Mitt Romney and Mike Huckabee, former governor of Massachusetts and former governor of Arkansas respectively, who also contested the Republican presidential nomination, will also speak.

Meanwhile John McCain, the Republican presidential hopeful, arrived at Wednesday in Minnesota for the convention, where he was greeted by his family and Palin along with her family.

McCain said on Tuesday that he was satisfied that Palin’s background was properly checked, telling reporters in Philadelphia, Pennsylvania that “the vetting process was completely thorough and I’m grateful for the results.”

‘Independent man’

“We live in a dangerous world and we need a president who understands the lessons of September 11 – that man is John McCain”

George Bush, US president

Analysts said the disclosures about Palin were proving an unwelcome distraction for Republicans working to wrest the political spotlight away from the Democratic party and its candidate, Barack Obama.

Obama became the first African-American to be nominated as a presidential candidate for a major US party last week at the party’s convention.

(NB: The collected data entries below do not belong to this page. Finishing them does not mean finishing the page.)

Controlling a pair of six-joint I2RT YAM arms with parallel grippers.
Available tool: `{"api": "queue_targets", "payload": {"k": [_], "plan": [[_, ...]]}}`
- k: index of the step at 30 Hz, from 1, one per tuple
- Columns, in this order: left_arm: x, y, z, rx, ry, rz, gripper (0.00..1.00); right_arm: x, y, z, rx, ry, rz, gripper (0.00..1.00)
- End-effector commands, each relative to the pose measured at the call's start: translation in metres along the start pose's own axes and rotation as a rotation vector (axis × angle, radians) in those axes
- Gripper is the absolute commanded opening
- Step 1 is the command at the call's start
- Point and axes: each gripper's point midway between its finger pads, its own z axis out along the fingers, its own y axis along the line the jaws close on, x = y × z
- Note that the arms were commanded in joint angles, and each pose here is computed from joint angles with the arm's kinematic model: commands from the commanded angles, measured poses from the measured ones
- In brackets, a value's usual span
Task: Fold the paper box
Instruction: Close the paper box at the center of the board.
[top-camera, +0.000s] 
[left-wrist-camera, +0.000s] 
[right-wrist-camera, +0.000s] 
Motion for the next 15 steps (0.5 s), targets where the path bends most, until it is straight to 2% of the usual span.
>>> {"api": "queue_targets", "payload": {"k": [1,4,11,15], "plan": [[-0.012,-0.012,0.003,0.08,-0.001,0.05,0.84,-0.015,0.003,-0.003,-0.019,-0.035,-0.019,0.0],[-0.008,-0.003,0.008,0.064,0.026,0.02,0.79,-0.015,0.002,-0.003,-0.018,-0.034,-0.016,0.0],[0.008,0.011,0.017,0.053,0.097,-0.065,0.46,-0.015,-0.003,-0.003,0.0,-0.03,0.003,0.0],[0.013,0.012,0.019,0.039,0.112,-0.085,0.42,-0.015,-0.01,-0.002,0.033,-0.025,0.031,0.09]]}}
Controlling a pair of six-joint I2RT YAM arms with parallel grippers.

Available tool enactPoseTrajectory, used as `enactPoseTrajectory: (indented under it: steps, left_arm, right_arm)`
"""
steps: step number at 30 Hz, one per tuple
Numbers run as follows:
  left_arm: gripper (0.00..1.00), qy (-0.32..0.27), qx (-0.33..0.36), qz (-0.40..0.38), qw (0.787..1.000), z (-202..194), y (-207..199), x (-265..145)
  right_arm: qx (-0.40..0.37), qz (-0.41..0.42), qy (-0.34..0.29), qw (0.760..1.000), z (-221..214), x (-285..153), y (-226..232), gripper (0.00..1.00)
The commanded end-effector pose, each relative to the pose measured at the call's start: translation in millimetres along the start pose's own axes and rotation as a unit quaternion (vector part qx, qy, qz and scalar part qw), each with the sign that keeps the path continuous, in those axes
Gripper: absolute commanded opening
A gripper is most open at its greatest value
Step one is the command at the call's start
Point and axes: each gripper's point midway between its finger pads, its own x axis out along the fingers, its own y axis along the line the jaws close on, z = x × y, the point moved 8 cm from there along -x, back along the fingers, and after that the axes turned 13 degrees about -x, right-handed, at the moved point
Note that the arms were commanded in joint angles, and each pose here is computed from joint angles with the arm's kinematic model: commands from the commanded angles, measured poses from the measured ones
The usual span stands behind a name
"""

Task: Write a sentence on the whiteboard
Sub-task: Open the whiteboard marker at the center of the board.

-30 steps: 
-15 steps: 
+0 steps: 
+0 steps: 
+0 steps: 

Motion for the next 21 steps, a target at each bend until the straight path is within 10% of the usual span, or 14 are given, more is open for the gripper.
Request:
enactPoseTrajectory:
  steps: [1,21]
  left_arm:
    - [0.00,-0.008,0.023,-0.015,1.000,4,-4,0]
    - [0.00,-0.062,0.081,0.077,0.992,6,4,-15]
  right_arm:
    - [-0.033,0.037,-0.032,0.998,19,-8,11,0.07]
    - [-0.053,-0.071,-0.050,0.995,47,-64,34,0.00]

Earlier on Tuesday evening George Bush, the US president,  gave a speech remotely by satellite link – a significantly diminished role from earlier plans to take centre stage on the convention’s first day.

He had been scheduled to address the convention on its first day but cancelled after Hurricane Gustav swept across the US state of Louisiana.

Bush, whose popularity levels are at record low levels, said McCain was an “independent man who thinks for himself”, in a move to distance himself from the Arizona.

He praised McCain for backing his Iraq “surge” policy and said the former naval pilot who spent years in Vietnam as a prisoner of war would not have his resolve broken by “the angry left”.

“We live in a dangerous world and we need a president who understands the lessons of September 11, 2001: That to protect America, we must stay on the offence, stop attacks before they happen, and not wait to be hit again,” he said.

“The man we need is John McCain.”

More prominent speaking roles on Tuesday went to Joe Lieberman, the Democrats’ vice-presidential candidate in 2000 and now an independent senator, and Fred Thompson, the former actor and rival to McCain who dropped out of the presidential race earlier this year.